Мироныч тоже не избегал данной участи, потому что по старости иногда забывал заготовленное для тушёнки неликвидное мясо в разных местах, а щенок, если находил его, сжирал всё подчистую. Поэтому перед всяким очередным забоем Мироныч и хлопотал, готовя запирающуюся тару, в которую он потом складывал очищенное от говна и шерсти мясо и спускал в колодец до той поры, когда его (мясо для будущей тушёнки) можно будет вывезти хозяйственной Азе Ивановне.

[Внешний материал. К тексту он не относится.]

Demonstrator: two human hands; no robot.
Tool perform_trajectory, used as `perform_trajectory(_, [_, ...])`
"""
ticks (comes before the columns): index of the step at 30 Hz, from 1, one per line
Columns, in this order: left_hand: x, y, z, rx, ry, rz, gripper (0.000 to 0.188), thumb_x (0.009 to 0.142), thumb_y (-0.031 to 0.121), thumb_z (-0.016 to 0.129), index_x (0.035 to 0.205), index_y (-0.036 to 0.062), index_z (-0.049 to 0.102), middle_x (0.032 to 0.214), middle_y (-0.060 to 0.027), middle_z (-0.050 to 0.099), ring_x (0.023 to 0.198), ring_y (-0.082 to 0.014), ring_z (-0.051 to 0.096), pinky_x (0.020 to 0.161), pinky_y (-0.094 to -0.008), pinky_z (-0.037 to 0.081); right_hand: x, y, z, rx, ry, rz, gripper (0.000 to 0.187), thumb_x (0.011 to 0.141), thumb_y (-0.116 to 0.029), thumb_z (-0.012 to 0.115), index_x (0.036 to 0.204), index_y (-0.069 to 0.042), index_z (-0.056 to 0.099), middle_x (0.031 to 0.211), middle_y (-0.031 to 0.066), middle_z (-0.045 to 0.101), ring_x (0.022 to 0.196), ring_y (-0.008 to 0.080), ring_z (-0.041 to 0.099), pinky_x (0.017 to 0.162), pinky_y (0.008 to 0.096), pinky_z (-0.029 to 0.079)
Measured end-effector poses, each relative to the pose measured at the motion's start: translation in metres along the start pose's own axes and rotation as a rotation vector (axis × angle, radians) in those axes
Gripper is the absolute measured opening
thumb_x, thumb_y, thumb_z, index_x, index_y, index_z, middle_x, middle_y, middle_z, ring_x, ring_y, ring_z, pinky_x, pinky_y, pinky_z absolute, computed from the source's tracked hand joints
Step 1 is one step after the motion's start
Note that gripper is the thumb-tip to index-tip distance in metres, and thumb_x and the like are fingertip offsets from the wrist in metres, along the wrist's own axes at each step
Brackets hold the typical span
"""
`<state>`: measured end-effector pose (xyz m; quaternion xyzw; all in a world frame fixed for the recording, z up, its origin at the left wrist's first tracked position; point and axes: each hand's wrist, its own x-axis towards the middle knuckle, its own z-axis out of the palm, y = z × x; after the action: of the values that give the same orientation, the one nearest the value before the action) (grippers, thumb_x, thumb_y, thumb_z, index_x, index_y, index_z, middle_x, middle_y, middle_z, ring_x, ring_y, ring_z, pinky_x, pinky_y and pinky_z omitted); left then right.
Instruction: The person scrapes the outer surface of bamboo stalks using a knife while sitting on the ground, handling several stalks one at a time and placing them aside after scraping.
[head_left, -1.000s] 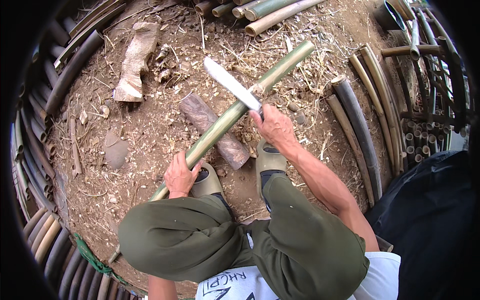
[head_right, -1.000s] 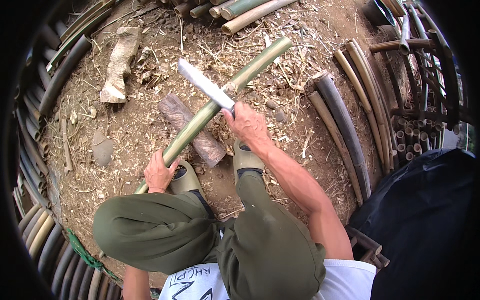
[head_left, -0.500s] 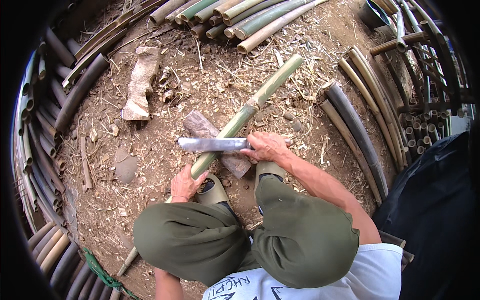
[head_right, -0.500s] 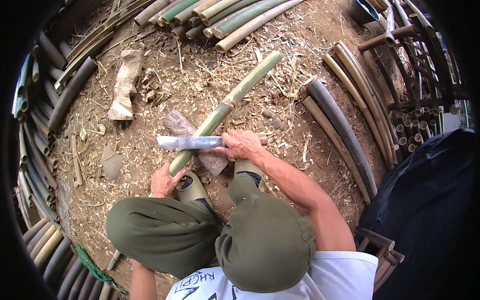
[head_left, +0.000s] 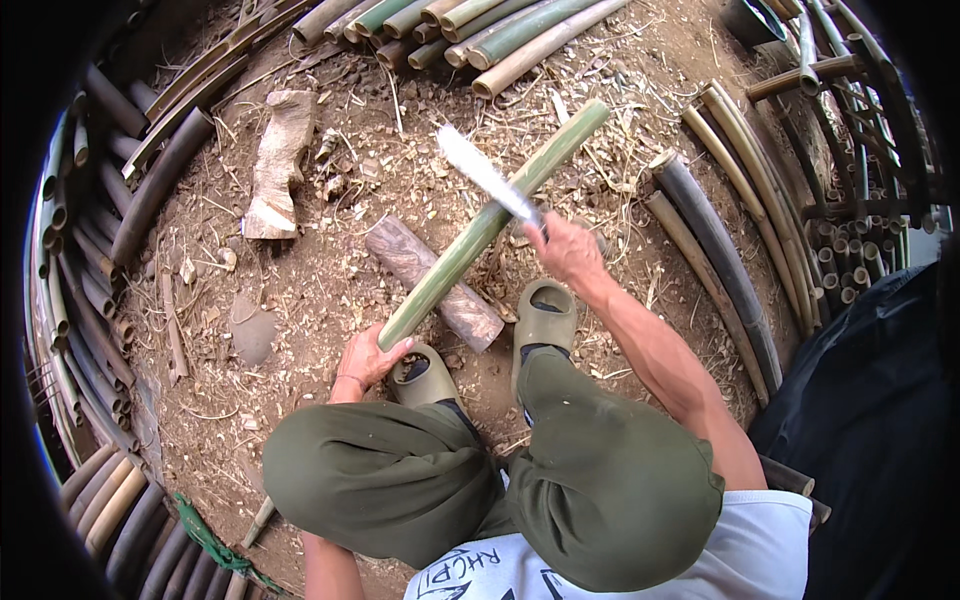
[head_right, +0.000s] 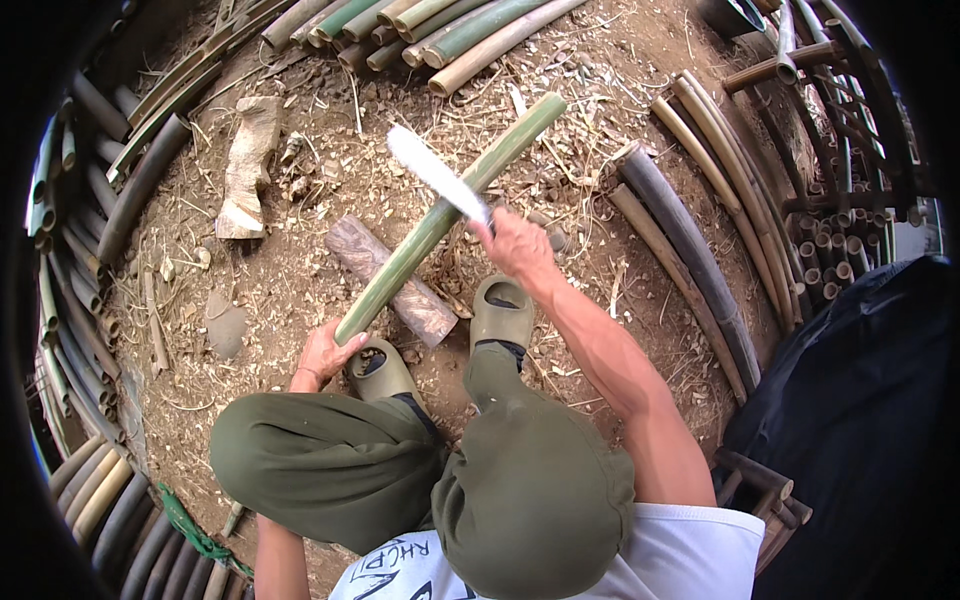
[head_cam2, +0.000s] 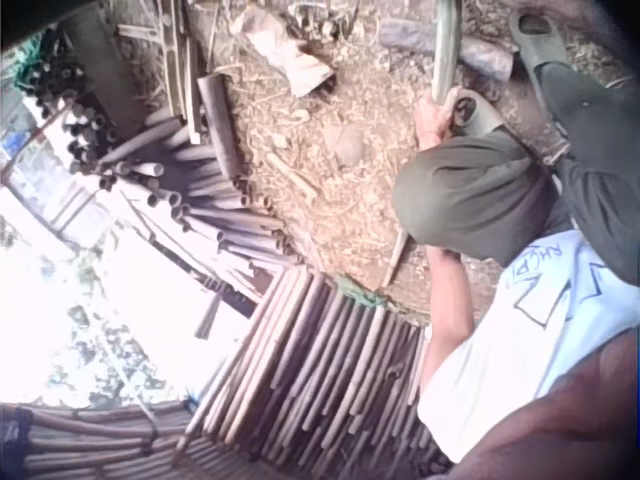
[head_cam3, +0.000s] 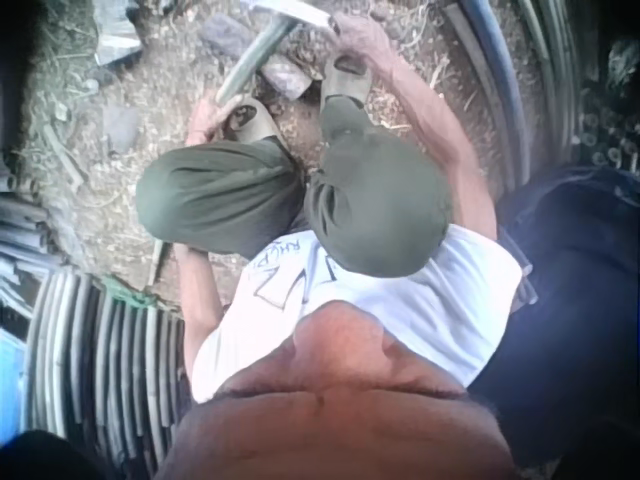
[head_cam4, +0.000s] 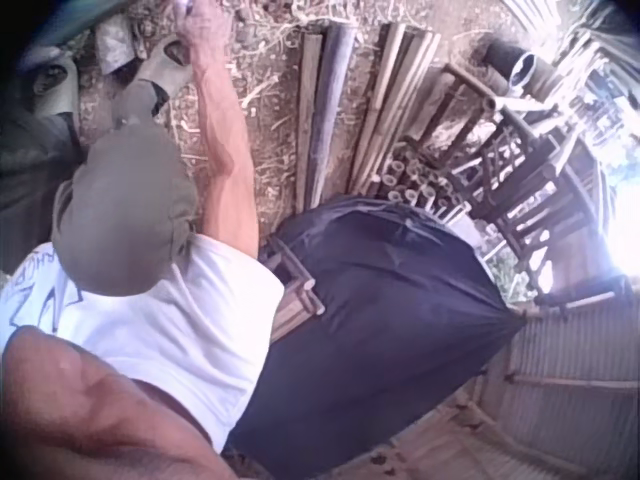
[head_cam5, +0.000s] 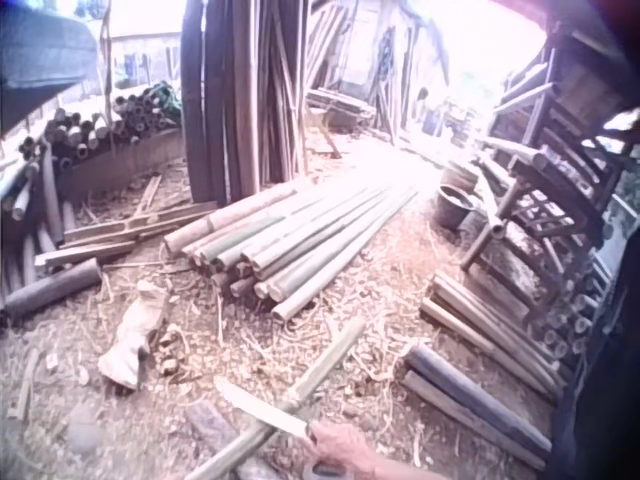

Но Дик (так звали щенка) и тут успевал.
Он умудрялся тырить мясо из запирающейся тары в те редкие моменты, когда тара была ещё не заперта и стояла на срубе колодца. В такие моменты Дик очень спешил, поэтому иногда опрокидывал незапертую тару вместе с тем мясом, которое не успевал стащить, прямо в колодец. Мироныч, находя тару опрокинутой в колодец, а очищенные от говна кишки, плавающими на его поверхности, сильно возмущался. При этом он винил всех, но только не Дика, в каком-то вредительстве. Но особенно доставалось Жорке, снискавшем нелюбовь старого навозного жука к себе за то, что он раньше всех раскусил его истинную паскудную сущность.
- Тебя послушать – так все в нашей деревне хитрожопые, - заметил Сакуров. – А хитрость – это всего лишь одно из проявлений человеческого ума. Так зачем из-за неё судить всякого?
Учительница в это время дотащилась до колодца, с мученическим видом сняла крышку, и надолго замерла, словно набираясь сил перед неизбежным подъёмом ведра из колодца.
- Хитрость – это адаптированный животный инстинкт, - веско возразил Жорка. – Поэтому для меня всякий хитрец вроде Мироныча и учительницы – примитивные обезьяны.
- А что тогда есть человеческое сознание? – машинально спросил Сакуров, с состраданием наблюдая за учительницей.
- Сознание – суть качественно новый продукт эволюции, - безапелляционно заявил Жорка. Его безапелляционность граничила с той его прямолинейной убийственностью, с которой он когда-то решал некоторые дела своего недавнего боевого десантного прошлого. В том смысле граничащей, что в новой жизни он никого не убивал, в то время как в прошлой кое-кого убивать ему приходилось.